Lundi 30 novembre 2009
1
30
/11
/2009
21:30
Bonjour Monsieur Cyrille Ona, cher frère, salut fraternel,
Je vous réponds par l'intermédiaire de mon blog. Etant donné que je suis exclue du débat démocratique d'Agora.
Je tiens d'abord à exprimer toute ma gratitude et ma reconnaissance les plus sincères remerciements vont à mes partisans qui diffusent notre message dans les réseaux sociaux et des
forums discutions.
Sans oublier ceux et celles qui défendent nos valeurs fondamentales, la justice, la liberté d'expression, la solidarité et l'émergence d'une véritable démocratie.
Je voulais aussi vous dire n'ayez pas peur ! Nous allons gagner dans ce débat d'idées porteur d'espoir pour notre peuple.
Chers compatriotes je lis tous vos messages ! Même s'il y a une inflation de bavardage, sans idée fixe !
D'abord j'apporte un appui mérité au Dr obiang et à l'intervention du Dr Ella ce sont les hommes avec qui nous partageons ensemble les valeurs fondamentales : que nous nous comportions les uns
envers les autres comme nous voudrions qu'on se comporte envers vous. Sois le gardien de ton frère, nous dit les écritures. Sois le gardien de ta soeur.
Trouvons l'enjeu commun qui nous lie les uns aux autres, et que cet esprit se reflète aussi dans notre vie politique.
Car nous avons un choix à faire de ce pays le Gabon, notre maison. Nous pouvons accepter une politique qui alimente la division, le conflit et le cynisme. Nous pouvons aborder la question UNIFANG
en boucle. Et allez voter em masse les Bongo. Nous pouvons faire tout cela. A la prochaine élection, nous en parlerons encore d'autre chose qui nous détournera du propos fondamental. Et rien ne
changera.
Dans le site de campagne de Daniel Mengara, j'avais noté cette expression fondamentale ''pas cette fois-ci !'' Cette fois, le BDP-Gabon Nouveau parlait des écoles délabrées qui dérobent l'avenir de nos enfants. Cette fois, les hôpitaux mouvoir du Gabon, pas
d'assurance-maladie.
Cette fois, le Gabon pas de routes dignes en 42 ans de gestion bongoïste.

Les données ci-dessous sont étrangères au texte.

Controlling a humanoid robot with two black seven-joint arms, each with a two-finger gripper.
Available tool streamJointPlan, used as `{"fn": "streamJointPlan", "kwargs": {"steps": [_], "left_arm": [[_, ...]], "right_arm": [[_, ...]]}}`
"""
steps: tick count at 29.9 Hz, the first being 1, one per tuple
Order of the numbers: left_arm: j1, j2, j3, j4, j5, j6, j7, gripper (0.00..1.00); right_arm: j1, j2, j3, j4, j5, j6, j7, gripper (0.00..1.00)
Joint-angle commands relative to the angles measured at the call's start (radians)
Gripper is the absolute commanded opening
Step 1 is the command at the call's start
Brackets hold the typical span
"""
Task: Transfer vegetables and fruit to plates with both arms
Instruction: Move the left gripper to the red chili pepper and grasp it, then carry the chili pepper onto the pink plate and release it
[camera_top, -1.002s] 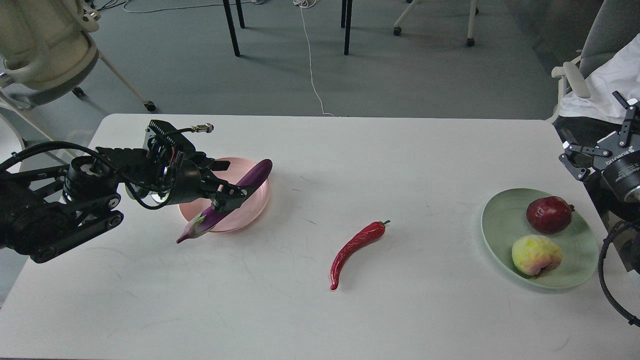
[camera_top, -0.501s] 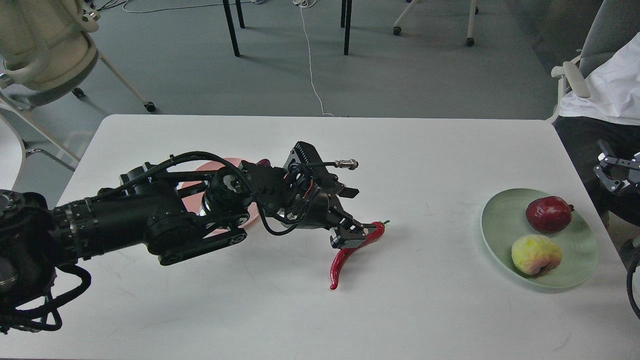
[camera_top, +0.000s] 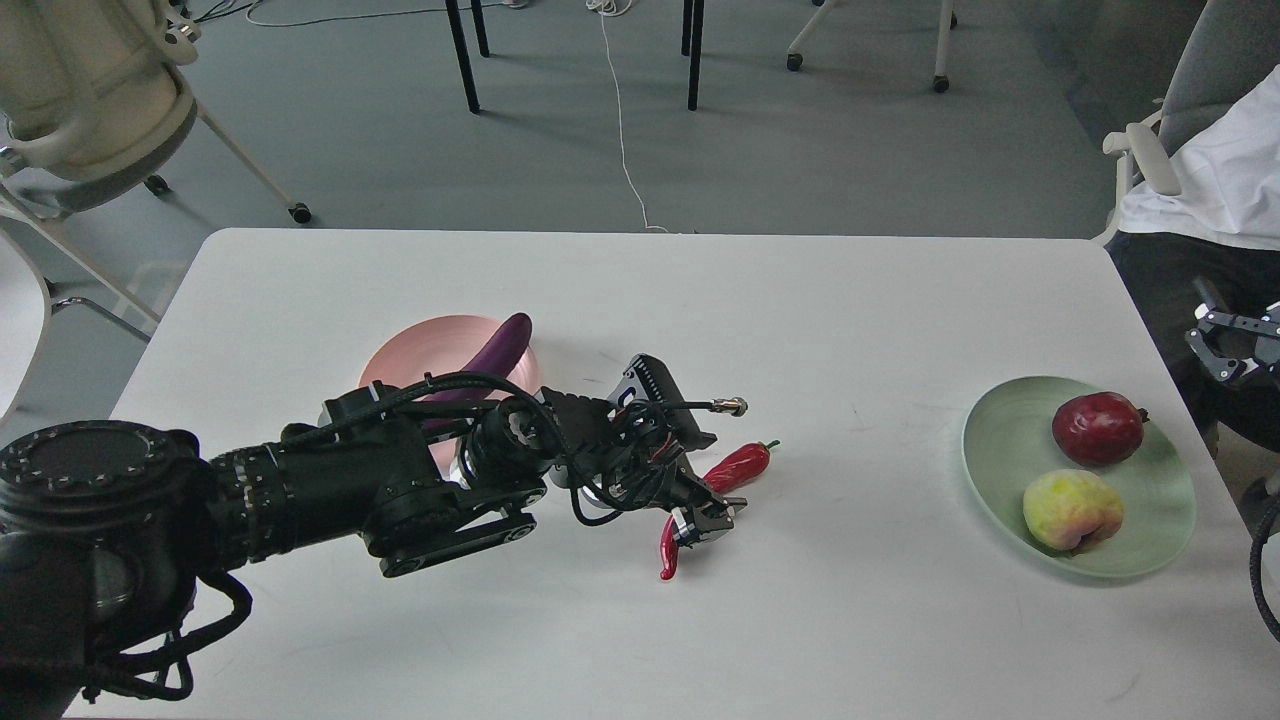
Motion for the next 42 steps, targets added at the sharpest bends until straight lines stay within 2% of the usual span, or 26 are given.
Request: {"fn": "streamJointPlan", "kwargs": {"steps": [1, 5, 7, 12, 20, 23, 27, 29, 34, 39, 42], "left_arm": [[0.005, 0.001, 0.0, 0.002, 0.024, 0.001, -0.001, 0.4], [-0.003, 0.008, -0.008, 0.002, 0.026, 0.003, -0.003, 0.16], [-0.003, 0.015, -0.02, -0.001, 0.023, 0.006, 0.002, 0.11], [-0.009, 0.083, -0.106, -0.053, 0.018, 0.015, 0.009, 0.11], [-0.089, 0.391, -0.127, -0.221, -0.014, -0.013, 0.0, 0.13], [-0.086, 0.51, -0.121, -0.219, -0.017, -0.009, -0.014, 0.13], [-0.075, 0.623, -0.116, -0.21, -0.019, -0.003, -0.064, 0.13], [-0.074, 0.644, -0.116, -0.184, -0.022, -0.003, -0.078, 0.13], [-0.061, 0.627, -0.115, -0.028, -0.02, 0.012, -0.129, 0.13], [-0.009, 0.601, -0.115, 0.02, -0.022, 0.055, -0.129, 0.16], [0.012, 0.563, -0.116, 0.025, -0.022, 0.057, -0.123, 0.23]], "right_arm": [[0.0, 0.001, 0.0, 0.0, 0.0, 0.0, 0.0, 0.99], [0.0, 0.001, 0.0, 0.0, 0.0, 0.0, 0.0, 0.99], [0.0, 0.001, 0.0, -0.002, 0.0, 0.0, 0.001, 0.99], [0.0, 0.001, 0.006, -0.002, 0.0, 0.0, 0.002, 0.99], [0.002, 0.001, 0.017, -0.002, -0.002, 0.0, 0.0, 0.99], [0.0, 0.001, 0.017, -0.002, 0.0, 0.0, 0.0, 0.99], [0.0, 0.004, 0.015, -0.003, -0.002, 0.0, 0.0, 0.99], [0.0, 0.007, 0.014, -0.003, -0.002, 0.0, 0.0, 0.99], [0.006, 0.016, 0.014, 0.0, -0.002, 0.0, 0.0, 0.99], [0.009, 0.014, 0.014, 0.0, -0.002, 0.0, 0.0, 0.99], [0.009, 0.013, 0.014, 0.0, -0.002, 0.0, 0.0, 0.99]]}}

Cette fois, pas de logement digne pour le gabonais d'en bas. Cette fois, pas d'usine au Gabon, le chômage grimpe. Cette fois, la misère chez les fang, les nzebi, les punu,
les téke, les kota, les badjambi ect..
Mon cher frère Ona, vous savez très bien que l'histoire offre
l'universalité du désir d'être libre. Mais l'histoire offre peu d'exemples où la liberté tant désirée par un peuple est le fruit d'une intervention extérieure. Dans presque tous les mouvements
sociaux victorieux du siècle dernier, de la lutte de Ghandi contre le joug britannique à celle Solidarnosc en Pologne et au mouvement anti-apartheid en Afrique du sud, la démocratie a été le
fruit d'un réveil national.
Je n'étais pas encore née, En 1941, quand F.D. Rooselt a déclaré qu'il souhaitait ardemment un monde reposant sur quatre libertés essentielles : liberté d'expression, liberté de culte,
liberté de ne plus vivre dans la misère et liberté de ne plus vivre dans la peur.
Mon cher frère Ona, vous aidez le régime Taliban oppresseur à dépeindre des militants démocrates sous les traits de valets de la puissance colonisatrice et vous retardez l'EMERGENCE d'une véritable démocratie née des luttes locales.
En jargon militaire, la légimité est un multiplicateur de force.
Tout aussi important, le long processus de construction d'une coalition de la diaspora nous oblige à écouter d'autres points de vue et donc à réfléchir avant de sauter.
Les militants Bdpistes sont proléfiques dans le combat d'idées, lire
www.unifang.org vous allez lire les propositions du projet partagé, la relève des idées. Le Taliban a plagié, mais il n'a pas de plan d'architecte. Le SMIC à 150
000 CFA, ce sont les idées BDPISTE. Les réformes constitutionnelles et institutionnelles c'est qui ?
Mon cher Ona, cher frère, reçoit mes sincères salutations fraternelles.